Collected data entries
____
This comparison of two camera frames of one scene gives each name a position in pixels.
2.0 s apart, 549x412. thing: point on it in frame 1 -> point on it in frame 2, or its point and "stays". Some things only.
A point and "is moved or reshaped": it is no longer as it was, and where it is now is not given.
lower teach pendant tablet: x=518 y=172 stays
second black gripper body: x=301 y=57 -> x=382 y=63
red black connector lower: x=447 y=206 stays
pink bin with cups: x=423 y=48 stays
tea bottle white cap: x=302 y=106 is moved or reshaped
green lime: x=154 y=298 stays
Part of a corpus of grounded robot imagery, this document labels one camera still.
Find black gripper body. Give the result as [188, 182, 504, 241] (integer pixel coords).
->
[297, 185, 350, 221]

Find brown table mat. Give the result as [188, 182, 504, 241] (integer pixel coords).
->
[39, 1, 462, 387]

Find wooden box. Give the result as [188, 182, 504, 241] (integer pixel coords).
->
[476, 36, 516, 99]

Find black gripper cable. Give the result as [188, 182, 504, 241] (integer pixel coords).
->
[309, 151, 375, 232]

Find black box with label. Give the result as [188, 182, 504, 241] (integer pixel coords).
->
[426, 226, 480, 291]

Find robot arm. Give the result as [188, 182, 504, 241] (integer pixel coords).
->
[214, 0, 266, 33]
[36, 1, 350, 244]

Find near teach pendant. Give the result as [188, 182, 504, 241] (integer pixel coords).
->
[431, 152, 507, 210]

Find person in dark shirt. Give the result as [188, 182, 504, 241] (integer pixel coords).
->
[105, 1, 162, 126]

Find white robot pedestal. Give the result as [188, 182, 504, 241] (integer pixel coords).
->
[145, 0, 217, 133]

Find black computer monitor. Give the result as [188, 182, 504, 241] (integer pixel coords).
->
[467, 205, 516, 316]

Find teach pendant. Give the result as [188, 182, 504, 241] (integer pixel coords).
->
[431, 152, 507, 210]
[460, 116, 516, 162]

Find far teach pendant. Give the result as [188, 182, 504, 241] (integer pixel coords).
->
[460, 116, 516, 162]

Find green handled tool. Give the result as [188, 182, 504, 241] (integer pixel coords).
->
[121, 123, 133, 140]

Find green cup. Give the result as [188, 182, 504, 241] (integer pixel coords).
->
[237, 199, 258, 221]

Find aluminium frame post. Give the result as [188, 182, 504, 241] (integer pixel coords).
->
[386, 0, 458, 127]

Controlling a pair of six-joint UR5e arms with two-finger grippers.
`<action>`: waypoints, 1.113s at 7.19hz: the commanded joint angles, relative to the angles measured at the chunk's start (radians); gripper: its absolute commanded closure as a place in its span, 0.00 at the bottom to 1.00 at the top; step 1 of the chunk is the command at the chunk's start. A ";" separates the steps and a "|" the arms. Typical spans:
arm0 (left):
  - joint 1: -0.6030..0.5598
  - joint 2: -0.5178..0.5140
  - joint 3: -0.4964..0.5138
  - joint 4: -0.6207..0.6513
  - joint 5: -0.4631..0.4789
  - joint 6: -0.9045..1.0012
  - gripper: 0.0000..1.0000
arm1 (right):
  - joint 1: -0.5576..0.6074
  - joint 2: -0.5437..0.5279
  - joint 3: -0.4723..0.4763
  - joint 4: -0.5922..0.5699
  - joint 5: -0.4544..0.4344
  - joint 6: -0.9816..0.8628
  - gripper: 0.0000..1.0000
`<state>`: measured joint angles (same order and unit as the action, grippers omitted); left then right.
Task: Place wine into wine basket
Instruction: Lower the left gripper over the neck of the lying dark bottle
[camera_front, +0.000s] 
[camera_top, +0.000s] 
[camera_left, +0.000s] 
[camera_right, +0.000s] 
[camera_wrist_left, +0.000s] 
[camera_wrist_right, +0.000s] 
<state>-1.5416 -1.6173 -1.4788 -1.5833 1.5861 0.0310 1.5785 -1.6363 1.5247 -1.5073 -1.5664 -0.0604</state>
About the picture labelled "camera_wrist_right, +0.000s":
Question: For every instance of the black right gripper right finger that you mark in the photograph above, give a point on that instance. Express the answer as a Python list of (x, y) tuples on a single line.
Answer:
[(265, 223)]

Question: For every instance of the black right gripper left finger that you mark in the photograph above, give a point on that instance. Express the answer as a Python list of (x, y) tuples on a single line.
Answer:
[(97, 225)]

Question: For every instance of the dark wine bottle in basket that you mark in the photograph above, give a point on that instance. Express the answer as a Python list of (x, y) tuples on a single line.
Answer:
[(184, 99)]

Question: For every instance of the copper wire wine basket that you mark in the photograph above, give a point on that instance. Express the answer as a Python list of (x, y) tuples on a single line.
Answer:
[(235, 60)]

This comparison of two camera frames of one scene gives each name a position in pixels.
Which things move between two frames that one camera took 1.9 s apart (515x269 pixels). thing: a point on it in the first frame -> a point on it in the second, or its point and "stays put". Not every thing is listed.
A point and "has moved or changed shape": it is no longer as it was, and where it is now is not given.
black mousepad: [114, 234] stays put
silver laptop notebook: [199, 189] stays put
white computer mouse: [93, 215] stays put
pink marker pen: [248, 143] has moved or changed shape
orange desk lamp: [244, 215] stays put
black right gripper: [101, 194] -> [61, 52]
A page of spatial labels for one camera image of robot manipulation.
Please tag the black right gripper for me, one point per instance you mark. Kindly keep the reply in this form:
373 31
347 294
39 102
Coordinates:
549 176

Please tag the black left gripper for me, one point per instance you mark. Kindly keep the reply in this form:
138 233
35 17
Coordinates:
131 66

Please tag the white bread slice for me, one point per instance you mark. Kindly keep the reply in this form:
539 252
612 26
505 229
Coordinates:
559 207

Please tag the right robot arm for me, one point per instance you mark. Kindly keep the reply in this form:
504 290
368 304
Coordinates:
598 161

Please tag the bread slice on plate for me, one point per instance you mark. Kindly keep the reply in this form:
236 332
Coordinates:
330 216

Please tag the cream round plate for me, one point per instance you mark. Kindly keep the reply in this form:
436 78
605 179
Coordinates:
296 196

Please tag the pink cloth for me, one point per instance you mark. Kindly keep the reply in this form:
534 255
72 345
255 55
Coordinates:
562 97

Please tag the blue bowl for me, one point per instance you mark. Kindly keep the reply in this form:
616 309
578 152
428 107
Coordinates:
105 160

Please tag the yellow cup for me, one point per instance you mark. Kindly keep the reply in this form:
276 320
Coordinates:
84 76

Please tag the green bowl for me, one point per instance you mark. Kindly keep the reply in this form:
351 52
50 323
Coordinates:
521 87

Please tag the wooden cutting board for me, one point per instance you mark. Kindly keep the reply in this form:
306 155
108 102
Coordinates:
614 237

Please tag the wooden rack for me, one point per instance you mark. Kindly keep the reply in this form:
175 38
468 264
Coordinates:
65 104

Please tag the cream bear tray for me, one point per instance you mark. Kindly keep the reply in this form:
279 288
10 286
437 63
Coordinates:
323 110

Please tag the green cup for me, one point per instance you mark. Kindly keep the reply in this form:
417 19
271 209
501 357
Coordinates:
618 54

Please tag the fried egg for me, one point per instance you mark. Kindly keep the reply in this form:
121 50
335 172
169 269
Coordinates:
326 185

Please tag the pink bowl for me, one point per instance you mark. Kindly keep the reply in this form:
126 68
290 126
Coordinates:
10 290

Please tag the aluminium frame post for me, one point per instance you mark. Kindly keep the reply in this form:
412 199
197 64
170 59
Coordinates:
____
◆ **What the exercise asks**
Word for word, transcribe each record.

◆ **Exercise response**
This comparison of two camera frames of one scene gives each name a position in pixels.
2.0 s apart, 549x412. thing: point on it in frame 1 -> point on it in frame 2, or its point and "stays". Some things only.
A point and "is moved or reshaped": it is no longer as it was, and where it is now is not given.
lower teach pendant tablet: x=518 y=172 stays
second black gripper body: x=301 y=57 -> x=382 y=63
red black connector lower: x=447 y=206 stays
pink bin with cups: x=423 y=48 stays
tea bottle white cap: x=302 y=106 is moved or reshaped
green lime: x=154 y=298 stays
Part of a corpus of grounded robot imagery, this document labels one camera still.
Find black gripper body. Give the result as [188, 182, 504, 241] (integer pixel coords).
->
[297, 185, 350, 221]

Find brown table mat. Give the result as [188, 182, 504, 241] (integer pixel coords).
->
[39, 1, 462, 387]

Find wooden box. Give the result as [188, 182, 504, 241] (integer pixel coords).
->
[476, 36, 516, 99]

Find black gripper cable. Give the result as [188, 182, 504, 241] (integer pixel coords).
->
[309, 151, 375, 232]

Find black box with label. Give the result as [188, 182, 504, 241] (integer pixel coords).
->
[426, 226, 480, 291]

Find robot arm. Give the result as [188, 182, 504, 241] (integer pixel coords).
->
[214, 0, 266, 33]
[36, 1, 350, 244]

Find near teach pendant. Give the result as [188, 182, 504, 241] (integer pixel coords).
->
[431, 152, 507, 210]

Find person in dark shirt. Give the result as [188, 182, 504, 241] (integer pixel coords).
->
[105, 1, 162, 126]

Find white robot pedestal. Give the result as [188, 182, 504, 241] (integer pixel coords).
->
[145, 0, 217, 133]

Find black computer monitor. Give the result as [188, 182, 504, 241] (integer pixel coords).
->
[467, 205, 516, 316]

Find teach pendant. Give the result as [188, 182, 504, 241] (integer pixel coords).
->
[431, 152, 507, 210]
[460, 116, 516, 162]

Find far teach pendant. Give the result as [188, 182, 504, 241] (integer pixel coords).
->
[460, 116, 516, 162]

Find green handled tool. Give the result as [188, 182, 504, 241] (integer pixel coords).
->
[121, 123, 133, 140]

Find green cup. Give the result as [188, 182, 504, 241] (integer pixel coords).
->
[237, 199, 258, 221]

Find aluminium frame post. Give the result as [188, 182, 504, 241] (integer pixel coords).
->
[386, 0, 458, 127]

Controlling a pair of six-joint UR5e arms with two-finger grippers.
`<action>`: waypoints, 1.113s at 7.19hz: the commanded joint angles, relative to the angles measured at the chunk's start (radians); gripper: its absolute commanded closure as a place in its span, 0.00 at the bottom to 1.00 at the top; step 1 of the chunk is the command at the chunk's start. A ";" separates the steps and a "|" the arms. Typical spans:
arm0 (left):
  - joint 1: -0.6030..0.5598
  - joint 2: -0.5178..0.5140
  - joint 3: -0.4964..0.5138
  - joint 4: -0.6207..0.6513
  - joint 5: -0.4631..0.4789
  - joint 6: -0.9045..1.0012
  - gripper: 0.0000..1.0000
arm1 (right):
  - joint 1: -0.5576..0.6074
  - joint 2: -0.5437..0.5279
  - joint 3: -0.4723..0.4763
  - joint 4: -0.5922..0.5699
  - joint 5: -0.4544..0.4344
  - joint 6: -0.9816..0.8628
  - gripper: 0.0000..1.0000
`<state>`: measured joint angles (same order and unit as the action, grippers omitted); left then right.
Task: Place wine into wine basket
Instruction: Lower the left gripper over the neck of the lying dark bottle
[camera_front, +0.000s] 
[camera_top, +0.000s] 
[camera_left, +0.000s] 
[camera_right, +0.000s] 
[camera_wrist_left, +0.000s] 
[camera_wrist_right, +0.000s] 
<state>-1.5416 -1.6173 -1.4788 -1.5833 1.5861 0.0310 1.5785 -1.6363 1.5247 -1.5073 -1.5664 -0.0604</state>
About the picture labelled "camera_wrist_right, +0.000s":
Question: For every instance of the black right gripper right finger that you mark in the photograph above, give a point on that instance. Express the answer as a Python list of (x, y) tuples on a single line.
Answer:
[(265, 223)]

Question: For every instance of the black right gripper left finger that you mark in the photograph above, give a point on that instance. Express the answer as a Python list of (x, y) tuples on a single line.
Answer:
[(97, 225)]

Question: For every instance of the dark wine bottle in basket that you mark in the photograph above, give a point on that instance. Express the answer as a Python list of (x, y) tuples on a single line.
Answer:
[(184, 99)]

Question: For every instance of the copper wire wine basket that you mark in the photograph above, give a point on that instance. Express the answer as a Python list of (x, y) tuples on a single line.
Answer:
[(235, 60)]

This comparison of two camera frames of one scene gives each name a position in pixels.
Which things move between two frames that one camera took 1.9 s apart (515x269 pixels). thing: a point on it in the first frame -> a point on it in the second, or its point and "stays put". Not every thing is listed.
A point and "has moved or changed shape": it is no longer as it was, and where it is now is not given.
black mousepad: [114, 234] stays put
silver laptop notebook: [199, 189] stays put
white computer mouse: [93, 215] stays put
pink marker pen: [248, 143] has moved or changed shape
orange desk lamp: [244, 215] stays put
black right gripper: [101, 194] -> [61, 52]
A page of spatial labels for one camera image of robot manipulation.
Please tag the black right gripper for me, one point per instance you mark. Kindly keep the reply in this form:
373 31
347 294
39 102
Coordinates:
549 176

Please tag the black left gripper for me, one point per instance you mark. Kindly keep the reply in this form:
138 233
35 17
Coordinates:
131 66

Please tag the white bread slice for me, one point per instance you mark. Kindly keep the reply in this form:
539 252
612 26
505 229
Coordinates:
559 207

Please tag the right robot arm for me, one point per instance you mark. Kindly keep the reply in this form:
504 290
368 304
Coordinates:
598 161

Please tag the bread slice on plate for me, one point per instance you mark. Kindly keep the reply in this form:
236 332
Coordinates:
330 216

Please tag the cream round plate for me, one point per instance you mark. Kindly keep the reply in this form:
436 78
605 179
Coordinates:
296 196

Please tag the pink cloth for me, one point per instance you mark. Kindly keep the reply in this form:
534 255
72 345
255 55
Coordinates:
562 97

Please tag the blue bowl for me, one point per instance you mark. Kindly keep the reply in this form:
616 309
578 152
428 107
Coordinates:
105 160

Please tag the yellow cup for me, one point per instance you mark. Kindly keep the reply in this form:
276 320
Coordinates:
84 76

Please tag the green bowl for me, one point per instance you mark. Kindly keep the reply in this form:
351 52
50 323
Coordinates:
521 87

Please tag the wooden cutting board for me, one point per instance you mark. Kindly keep the reply in this form:
306 155
108 102
Coordinates:
614 237

Please tag the wooden rack for me, one point per instance you mark. Kindly keep the reply in this form:
175 38
468 264
Coordinates:
65 104

Please tag the cream bear tray for me, one point per instance you mark. Kindly keep the reply in this form:
279 288
10 286
437 63
Coordinates:
323 110

Please tag the green cup for me, one point per instance you mark. Kindly keep the reply in this form:
417 19
271 209
501 357
Coordinates:
618 54

Please tag the fried egg for me, one point per instance you mark. Kindly keep the reply in this form:
121 50
335 172
169 269
Coordinates:
326 185

Please tag the pink bowl for me, one point per instance you mark. Kindly keep the reply in this form:
126 68
290 126
Coordinates:
10 290

Please tag the aluminium frame post for me, one point per instance you mark. Kindly keep the reply in this form:
412 199
197 64
170 59
Coordinates:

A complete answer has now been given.